Two automatic watches with high-frequency movements, the Seiko Grand Seiko Hi-Beat 36000 and Zenith Espada, square off in a battle of the fast-beat balances in a piece by Martina Richter. With photos by Zuckerfabrik Fotodesign.
A fast-beat movement offers an advantage over its lower-frequency rivals: more beats per hour means greater precision. The principle is simple: the accuracy with which time can be measured and displayed is inversely proportional to the size of the units into which it is divided. Fast-beat movements are also more shock-resistant than slower-beat ones, and this is an added boon to precision. Two companies make series-produced movements with frequencies of 36,000 vph. One is Zenith; the other is Seiko. We tested one watch from each brand to find out how they measure up against each other in terms of precision and a host of other criteria.
The Zenith watch, called the Espada, is equipped with a modified version of the company’s celebrated El Primero movement. In its “natural” form, the El Primero is, of course, a chronograph movement. To make the Espada’s movement, a three-hand automatic caliber called the El Primero 4650B, Zenith removed the chronograph mechanism from the El Primero. The Seiko watch, called the Grand Seiko Hi-Beat 36000, contains the automatic Caliber 9S85, introduced in 2009. Both movements required much work to develop. Modifying the El Primero chronograph caliber to power a three-handed watch involved more than merely reducing the number of parts from 280 to 210. The stopwatch mechanism was removed, but it was partly reinstalled afterward. The bridges had to be redesigned and the continually running seconds hand relocated from an off-center subdial to the center of the dial. The resulting construction resembles the classic pattern of a basic caliber in which the central seconds hand is positioned directly within the flow of force rather than drawing its power from a rudiment left over from the chronograph mechanism.
Seiko faced its own challenges. It spent five years developing a special alloy, Spron 610, for its caliber’s hairspring (Seiko makes its own hairsprings and mainsprings). Spron 610 has greater resistance to shocks and magnetism than standard alloys. Because a high frequency puts additional stress on the movement, Seiko redesigned the lever, escape wheel and pallets to increase their longevity. It developed another alloy, Spron 530, for use in the caliber’s mainspring. Spron 530 enables the spring to withstand the stronger torque required by the high-frequency balance: the torque in five-hertz Caliber 9S85 is twice as high as in Seiko’s four-hertz calibers.

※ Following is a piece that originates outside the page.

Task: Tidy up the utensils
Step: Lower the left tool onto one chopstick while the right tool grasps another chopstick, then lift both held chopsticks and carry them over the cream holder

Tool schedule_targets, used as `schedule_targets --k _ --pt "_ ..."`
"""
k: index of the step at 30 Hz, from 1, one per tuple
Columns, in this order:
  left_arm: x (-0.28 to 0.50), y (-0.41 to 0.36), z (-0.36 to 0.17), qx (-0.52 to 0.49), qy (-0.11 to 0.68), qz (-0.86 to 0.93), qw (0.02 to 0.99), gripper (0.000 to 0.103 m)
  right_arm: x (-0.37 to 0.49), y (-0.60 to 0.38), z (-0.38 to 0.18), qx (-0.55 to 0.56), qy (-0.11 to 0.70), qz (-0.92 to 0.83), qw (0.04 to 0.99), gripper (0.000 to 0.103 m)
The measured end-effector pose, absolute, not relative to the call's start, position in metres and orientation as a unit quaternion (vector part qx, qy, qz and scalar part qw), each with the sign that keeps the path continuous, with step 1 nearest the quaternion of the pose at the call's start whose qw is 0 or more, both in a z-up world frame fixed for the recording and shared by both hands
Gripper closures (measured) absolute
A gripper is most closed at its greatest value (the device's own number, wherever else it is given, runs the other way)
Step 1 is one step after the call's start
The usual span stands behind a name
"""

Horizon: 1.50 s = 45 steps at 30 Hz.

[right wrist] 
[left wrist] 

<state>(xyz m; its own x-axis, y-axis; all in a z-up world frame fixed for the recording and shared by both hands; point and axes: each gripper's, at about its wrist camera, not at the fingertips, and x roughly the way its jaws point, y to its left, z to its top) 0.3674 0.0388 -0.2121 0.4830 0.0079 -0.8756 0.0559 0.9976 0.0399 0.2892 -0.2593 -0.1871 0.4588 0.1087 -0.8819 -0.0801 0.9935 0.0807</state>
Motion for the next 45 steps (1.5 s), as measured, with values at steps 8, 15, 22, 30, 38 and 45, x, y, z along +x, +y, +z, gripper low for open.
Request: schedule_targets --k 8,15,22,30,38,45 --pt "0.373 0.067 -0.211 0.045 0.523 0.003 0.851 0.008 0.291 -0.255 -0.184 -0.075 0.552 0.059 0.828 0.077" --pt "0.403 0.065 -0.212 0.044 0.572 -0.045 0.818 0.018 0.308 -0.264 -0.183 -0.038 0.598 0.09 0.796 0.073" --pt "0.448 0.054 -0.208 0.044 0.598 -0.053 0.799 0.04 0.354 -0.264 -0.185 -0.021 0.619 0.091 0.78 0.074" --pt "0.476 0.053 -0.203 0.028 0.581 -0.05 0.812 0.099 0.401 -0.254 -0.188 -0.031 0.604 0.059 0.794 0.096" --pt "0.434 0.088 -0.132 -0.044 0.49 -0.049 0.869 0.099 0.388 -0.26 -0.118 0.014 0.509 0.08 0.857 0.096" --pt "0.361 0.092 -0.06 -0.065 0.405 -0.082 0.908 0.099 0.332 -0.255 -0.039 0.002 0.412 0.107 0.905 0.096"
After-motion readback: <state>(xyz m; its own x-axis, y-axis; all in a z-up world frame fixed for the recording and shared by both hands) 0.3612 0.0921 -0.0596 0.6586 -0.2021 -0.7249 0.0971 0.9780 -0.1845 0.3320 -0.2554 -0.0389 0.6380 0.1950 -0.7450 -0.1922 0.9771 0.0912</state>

The spring provides an impressive power reserve of 55 hours.
Five screws hold a window of sapphire in the back of the Espada, enabling us to see the new and compact bridge for the automatic-winding mechanism. The mechanism partially obstructed our view of the escapement and the polarizing train for the rotor, which winds the mainspring in both directions of rotation. Although our view was also blocked by the circularly grained bridge, there’s a large bridge beneath it: this construction comes from the former El Primero and covers the entire movement like a three-quarters plate. Stripping El Primero down to serve as a movement for a three-handed watch robs it of its chronograph architecture, but the movement still speaks Zenith’s language, thanks to the brand’s star-shaped logo cut in openwork into the rotor, the fine adjustment via an eccentric screw on an elongated regulator arm and, of course, the fast-paced balance. Seiko’s caliber 9S85 also makes a brand-specific statement behind a screwed-down window of sapphire in its caseback. Seiko fans will recognize the company’s trademark wavy embellishments, similar to Geneva waves, which decorate the bridges, the cocks and the slightly skeletonized rotor. Like the rotor on the Zenith movement, Seiko’s rotor winds the mainspring in both directions of rotation. Seiko uses its well-known Magic Lever pawl indexing system, which it introduced in 1959. The Magic Lever system increases the transfer of power to the mainspring and delivers faster winding speed by harnessing all the energy created by the rotor as it revolves in both directions.
The Espada’s sleek hands have a sporty look. The minutes hand is exactly long enough to touch the corresponding scale on the flange; its tip bends downward to minimize potential errors due to parallax. The hour hand has no downward curve at its end and its tip remains close to the 11 appliqués. The narrow seconds hand of blued steel adds a colorful accent. Its shorter end bears Zenith’s star logo. The dial on the Seiko watch is more understated than the Zenith dial. Narrow hour indices rise above a background that’s unobtrusively embellished with a sunburst pattern. Each index slopes downward toward the center of the dial. Neither the indices nor the hands are luminous so the watch can’t be read in the dark. The dial does not provide as much contrast as the Zenith dial does, so it isn’t quite as easy to make out even in daylight. Many shiny surfaces on the applied indices, plus glossy facets along the edges of the hands, tend to reflect sunlight and cause unwanted glare. Like Zenith’s watch, the Grand Seiko has a colorful accent: its narrow blued seconds hand. The dauphine hour and minutes hands end at the inner tips of the indices and the minute strokes, respectively. The latter are neatly marked. All in all, this dial is handsome and consistent, just like the Zenith dial.